THE estate of the late Patrick Rocca has just five months to sell a London office block before a €102m mortgage owed on the property falls due for full repayment.
Lloyds Chambers -- which Mr Rocca purchased for €116m at the height of the property boom in 2007 -- was put on the market last week with an asking price of €105m, which will just about cover bank loans of €101.9m on the building that must be repaid by this October.
In a note to the latest annual accounts for Lloyds Chamber Property Ltd, auditors for the company for which Annette Rocca -- the widow of the tragic tycoon who took his own life in 2009 -- serves as sole director, outline the necessity to sell the 18,000sqm property.
"The company would be unable to repay the group loan without disposing of its investment property. As at the date of this report [January 24, 2011], the group has been unable to extend or refinance the underlying bank loan," the auditors state.

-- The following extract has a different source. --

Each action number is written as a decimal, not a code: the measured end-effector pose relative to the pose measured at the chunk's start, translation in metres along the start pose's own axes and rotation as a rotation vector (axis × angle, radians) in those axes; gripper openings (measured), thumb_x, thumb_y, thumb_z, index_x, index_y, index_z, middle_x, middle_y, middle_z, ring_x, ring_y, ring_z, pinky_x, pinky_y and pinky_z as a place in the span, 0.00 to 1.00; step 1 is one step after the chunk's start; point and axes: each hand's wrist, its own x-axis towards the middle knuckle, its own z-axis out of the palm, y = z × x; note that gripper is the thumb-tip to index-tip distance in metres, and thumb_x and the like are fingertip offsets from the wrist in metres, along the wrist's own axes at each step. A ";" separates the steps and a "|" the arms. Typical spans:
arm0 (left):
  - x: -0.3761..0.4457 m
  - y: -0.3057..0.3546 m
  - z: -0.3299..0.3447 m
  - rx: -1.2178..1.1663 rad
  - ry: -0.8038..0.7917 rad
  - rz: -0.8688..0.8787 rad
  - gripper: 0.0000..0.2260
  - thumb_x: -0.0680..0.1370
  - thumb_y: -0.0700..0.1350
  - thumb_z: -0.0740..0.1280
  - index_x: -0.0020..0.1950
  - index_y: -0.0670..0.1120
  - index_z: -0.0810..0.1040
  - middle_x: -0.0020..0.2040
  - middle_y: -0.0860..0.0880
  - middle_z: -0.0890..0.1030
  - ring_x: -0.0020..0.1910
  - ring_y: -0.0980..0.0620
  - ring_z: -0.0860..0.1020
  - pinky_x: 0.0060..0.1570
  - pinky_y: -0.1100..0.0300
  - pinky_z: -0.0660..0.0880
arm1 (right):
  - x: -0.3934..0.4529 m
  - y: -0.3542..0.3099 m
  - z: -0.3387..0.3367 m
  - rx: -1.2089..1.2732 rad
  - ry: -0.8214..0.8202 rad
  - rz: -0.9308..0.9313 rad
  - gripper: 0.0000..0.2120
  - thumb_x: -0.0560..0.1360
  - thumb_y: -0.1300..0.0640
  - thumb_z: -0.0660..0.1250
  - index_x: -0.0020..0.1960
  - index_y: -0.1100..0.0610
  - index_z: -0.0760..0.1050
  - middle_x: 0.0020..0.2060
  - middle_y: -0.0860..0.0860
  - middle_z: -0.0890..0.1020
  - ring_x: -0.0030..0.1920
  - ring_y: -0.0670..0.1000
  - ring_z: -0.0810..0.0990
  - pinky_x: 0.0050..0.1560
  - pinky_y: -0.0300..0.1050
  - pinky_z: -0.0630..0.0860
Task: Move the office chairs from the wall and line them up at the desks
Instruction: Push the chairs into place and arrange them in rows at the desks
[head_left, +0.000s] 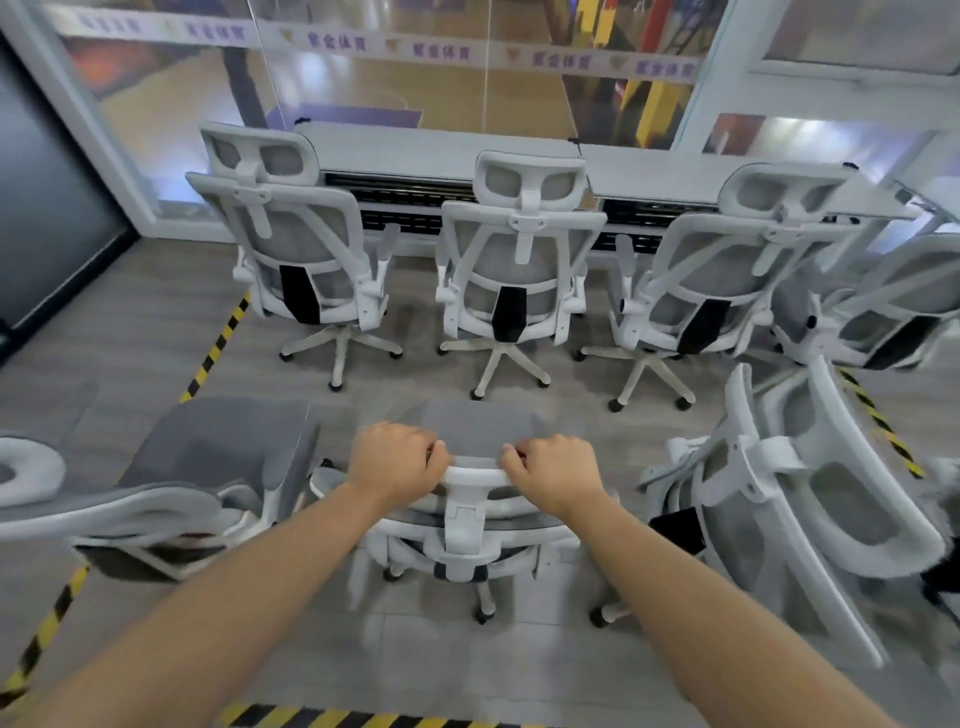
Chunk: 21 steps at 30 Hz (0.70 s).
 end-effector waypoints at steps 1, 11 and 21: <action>0.000 0.008 0.002 0.000 0.010 -0.005 0.19 0.74 0.52 0.54 0.26 0.47 0.71 0.21 0.51 0.70 0.21 0.51 0.67 0.26 0.64 0.51 | -0.001 0.009 -0.002 -0.006 -0.004 -0.014 0.26 0.80 0.42 0.52 0.31 0.56 0.70 0.22 0.50 0.71 0.25 0.53 0.68 0.29 0.44 0.65; -0.001 0.074 0.008 -0.007 0.023 -0.042 0.18 0.74 0.52 0.55 0.26 0.46 0.69 0.21 0.51 0.68 0.20 0.49 0.66 0.25 0.66 0.51 | -0.025 0.070 -0.010 -0.028 0.001 -0.071 0.26 0.80 0.42 0.52 0.33 0.57 0.74 0.23 0.49 0.72 0.28 0.53 0.72 0.30 0.43 0.65; -0.018 0.088 0.005 -0.026 0.021 0.012 0.18 0.75 0.51 0.56 0.26 0.48 0.62 0.20 0.49 0.66 0.19 0.46 0.64 0.24 0.65 0.51 | -0.054 0.077 -0.008 0.029 0.080 -0.065 0.25 0.74 0.41 0.46 0.28 0.56 0.66 0.20 0.49 0.64 0.22 0.51 0.64 0.27 0.42 0.57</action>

A closer examination of the company's accounts shows a steady decline in the value of the Portsoken Street property since its acquisition by Mr Rocca in 2007.
While the building was given a valuation of €117m that year, by 2010 its value had slumped to to €108m. The current asking price of €105m would appear to reflect both the realities of a London property market that is only now in the tentative stages of recovery and the urgent requirement of the Rocca estate to achieve a sale.

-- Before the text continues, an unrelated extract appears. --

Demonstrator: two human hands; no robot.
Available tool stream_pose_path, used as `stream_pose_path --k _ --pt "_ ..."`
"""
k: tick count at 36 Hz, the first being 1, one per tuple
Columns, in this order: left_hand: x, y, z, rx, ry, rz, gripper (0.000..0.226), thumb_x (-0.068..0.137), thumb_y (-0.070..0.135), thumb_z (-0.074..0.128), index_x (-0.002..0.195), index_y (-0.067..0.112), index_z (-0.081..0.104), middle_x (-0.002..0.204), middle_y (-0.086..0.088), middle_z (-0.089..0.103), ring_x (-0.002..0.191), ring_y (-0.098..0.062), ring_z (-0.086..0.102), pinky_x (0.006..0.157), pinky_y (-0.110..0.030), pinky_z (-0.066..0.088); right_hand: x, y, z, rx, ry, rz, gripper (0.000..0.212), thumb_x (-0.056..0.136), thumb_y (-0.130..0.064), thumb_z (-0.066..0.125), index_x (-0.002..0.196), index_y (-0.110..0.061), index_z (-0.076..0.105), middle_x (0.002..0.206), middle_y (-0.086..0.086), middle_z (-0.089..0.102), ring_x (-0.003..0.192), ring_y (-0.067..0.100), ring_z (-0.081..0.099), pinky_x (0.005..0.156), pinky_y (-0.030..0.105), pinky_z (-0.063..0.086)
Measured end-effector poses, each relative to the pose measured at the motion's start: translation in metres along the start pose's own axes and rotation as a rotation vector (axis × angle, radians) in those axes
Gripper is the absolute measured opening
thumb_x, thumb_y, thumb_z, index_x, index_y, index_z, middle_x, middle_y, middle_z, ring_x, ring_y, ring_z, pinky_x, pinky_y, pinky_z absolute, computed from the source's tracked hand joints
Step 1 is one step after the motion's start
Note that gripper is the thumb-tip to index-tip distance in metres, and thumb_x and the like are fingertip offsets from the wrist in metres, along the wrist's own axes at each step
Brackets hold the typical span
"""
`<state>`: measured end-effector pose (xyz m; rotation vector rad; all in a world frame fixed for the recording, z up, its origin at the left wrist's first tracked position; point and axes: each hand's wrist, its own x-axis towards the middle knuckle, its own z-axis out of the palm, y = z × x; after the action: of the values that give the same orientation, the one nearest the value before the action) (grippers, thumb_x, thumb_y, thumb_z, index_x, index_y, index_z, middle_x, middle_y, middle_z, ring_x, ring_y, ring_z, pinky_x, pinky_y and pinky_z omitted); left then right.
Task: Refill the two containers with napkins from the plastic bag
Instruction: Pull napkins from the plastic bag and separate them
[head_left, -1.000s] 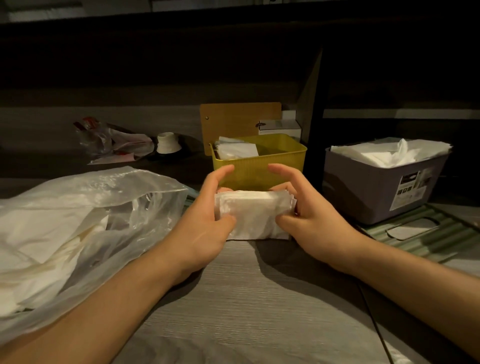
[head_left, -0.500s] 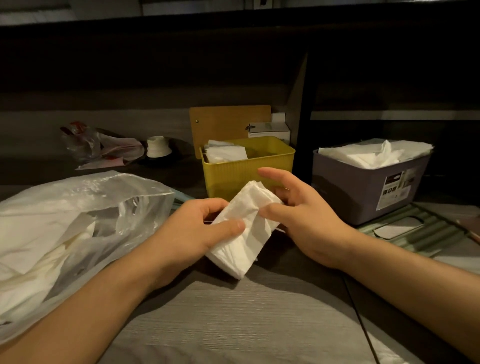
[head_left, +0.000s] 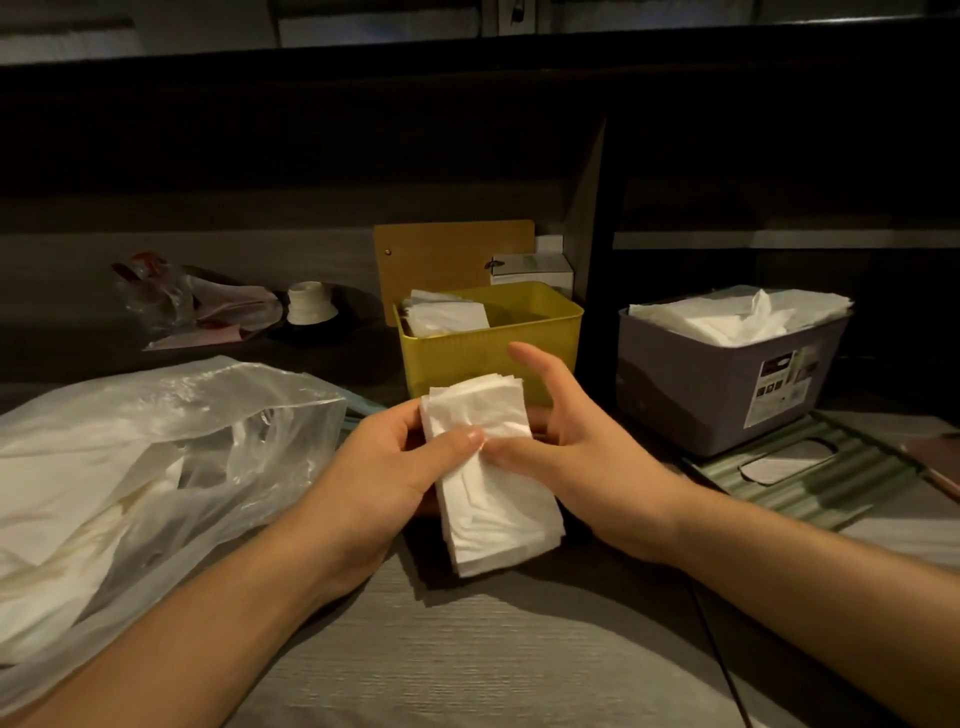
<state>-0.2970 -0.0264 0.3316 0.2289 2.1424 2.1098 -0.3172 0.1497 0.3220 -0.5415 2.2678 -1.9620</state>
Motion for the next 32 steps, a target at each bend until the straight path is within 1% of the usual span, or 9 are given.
stream_pose_path --k 7,11,15,19,22,24,26,29,32 --pt "0.003 -0.001 0.002 -0.07 0.039 -0.006 0.022 0.095 0.018 0.062 0.115 0.026 0.067 0.103 0.0 0.078 0.097 -0.018 0.075 0.088 -0.042 0.058 0.003 -0.001 -0.004 -0.02 0.117 -0.028 0.072 0.087 -0.018 0.077 0.142 -0.044 0.038 0.111 0.005 0.073 0.101 0.018 0.073 0.094 0.047 0.057" --pt "0.003 0.0 0.002 -0.142 0.046 -0.013 0.019 0.096 0.019 0.06 0.111 0.028 0.066 0.101 0.001 0.078 0.094 -0.016 0.075 0.079 -0.036 0.06 0.001 -0.008 -0.004 -0.113 0.152 -0.033 0.057 0.087 -0.023 0.077 0.127 -0.044 0.043 0.106 0.002 0.074 0.096 0.017 0.073 0.088 0.044 0.06" --pt "0.003 0.003 0.0 -0.248 0.035 -0.032 0.022 0.1 0.023 0.053 0.117 0.018 0.065 0.1 -0.005 0.078 0.092 -0.021 0.076 0.075 -0.037 0.062 0.003 -0.026 -0.009 -0.093 0.199 -0.048 0.042 0.09 -0.013 0.072 0.112 -0.035 0.044 0.109 0.007 0.071 0.088 0.02 0.074 0.071 0.039 0.063" --pt "0.002 0.002 -0.001 -0.236 0.018 -0.034 0.021 0.102 0.02 0.05 0.112 0.004 0.061 0.087 -0.015 0.07 0.073 -0.025 0.071 0.063 -0.032 0.062 0.018 -0.054 -0.024 -0.067 0.307 -0.062 0.044 0.092 -0.009 0.069 0.12 -0.027 0.041 0.106 0.008 0.067 0.077 0.019 0.074 0.058 0.032 0.06" --pt "0.003 -0.001 -0.002 -0.165 0.008 -0.024 0.017 0.103 0.018 0.051 0.106 0.005 0.062 0.08 -0.012 0.07 0.073 -0.025 0.071 0.061 -0.029 0.058 0.05 -0.072 -0.037 -0.174 0.355 -0.076 0.048 0.093 -0.007 0.068 0.127 -0.023 0.038 0.106 0.009 0.065 0.073 0.017 0.073 0.057 0.026 0.057" --pt "0.004 -0.001 -0.003 -0.141 0.009 -0.022 0.018 0.103 0.017 0.052 0.109 0.006 0.063 0.079 -0.01 0.071 0.074 -0.025 0.072 0.062 -0.029 0.058 0.078 -0.081 -0.045 -0.28 0.364 -0.086 0.049 0.093 -0.005 0.068 0.126 -0.023 0.036 0.112 0.012 0.063 0.085 0.021 0.07 0.06 0.029 0.059" --pt "0.004 -0.001 -0.004 -0.127 -0.003 -0.016 0.018 0.103 0.016 0.051 0.11 0.005 0.063 0.079 -0.01 0.07 0.073 -0.024 0.072 0.064 -0.029 0.059 0.102 -0.089 -0.05 -0.432 0.368 -0.05 0.051 0.092 -0.005 0.065 0.127 -0.024 0.034 0.115 0.014 0.061 0.095 0.025 0.066 0.073 0.037 0.06" --pt "0.003 0.001 -0.004 -0.115 -0.02 -0.011 0.017 0.103 0.012 0.05 0.11 0.003 0.063 0.08 -0.011 0.069 0.071 -0.022 0.07 0.062 -0.027 0.058 0.127 -0.097 -0.05 -0.697 0.288 0.091 0.049 0.095 -0.006 0.057 0.137 -0.018 0.034 0.124 0.018 0.054 0.104 0.026 0.057 0.09 0.041 0.05" --pt "0.003 0.002 -0.005 -0.107 -0.033 -0.009 0.016 0.103 0.011 0.051 0.11 0.003 0.063 0.081 -0.011 0.069 0.07 -0.021 0.07 0.062 -0.026 0.057 0.141 -0.096 -0.045 -0.944 0.225 0.244 0.06 0.099 -0.01 0.053 0.151 -0.013 0.023 0.122 0.017 0.05 0.103 0.027 0.051 0.084 0.035 0.047"
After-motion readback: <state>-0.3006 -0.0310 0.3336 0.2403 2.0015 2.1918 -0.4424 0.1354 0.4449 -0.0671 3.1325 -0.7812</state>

This urgency is borne out further with a statement noting that Annette Rocca considers its "results and financial position" to be "less than satisfactory".
Elsewhere, the accounts note Ms Rocca's salary for 2009 and 2010 as €202,840 and €169,000 respectively.
But whatever about the precarious financial position of Lloyds Chambers Property Ltd, prospective purchasers of Lloyds Chambers itself could yet secure a welcome financial return from the building that occupies a prime position in London's E1 office district. At present, the premises are let to global insurance giant Aon at a rent of €8m per annum.
The existing lease agreement runs up until June 24, 2018, according to the company's accounts.
Before his death in 2009, Mr Rocca had been widely held to be one of Ireland's most successful businessmen and property investors with a hugely valuable investment portfolio both here and in the UK. Mr Rocca even counted Bill Clinton among his many friends, famously lending the former US President his helicopter when he came to Ireland to play golf.
The close bond between the two was captured in an emotional speech Mr Clinton made in March of this year, in which he reflected on the human impact of the Irish economic crisis, saying: "The thing that has troubled me most, believe it or not, about this whole economic crisis in Ireland has been the rise in the suicide rate -- not just among the young where it was already too high, but among people in their prime working years who felt somehow their lives have been robbed from them by this.
"A good friend of mine was one of those young, phenomenally prosperous Irish men who took his life when this happened and it made me think about this all over again."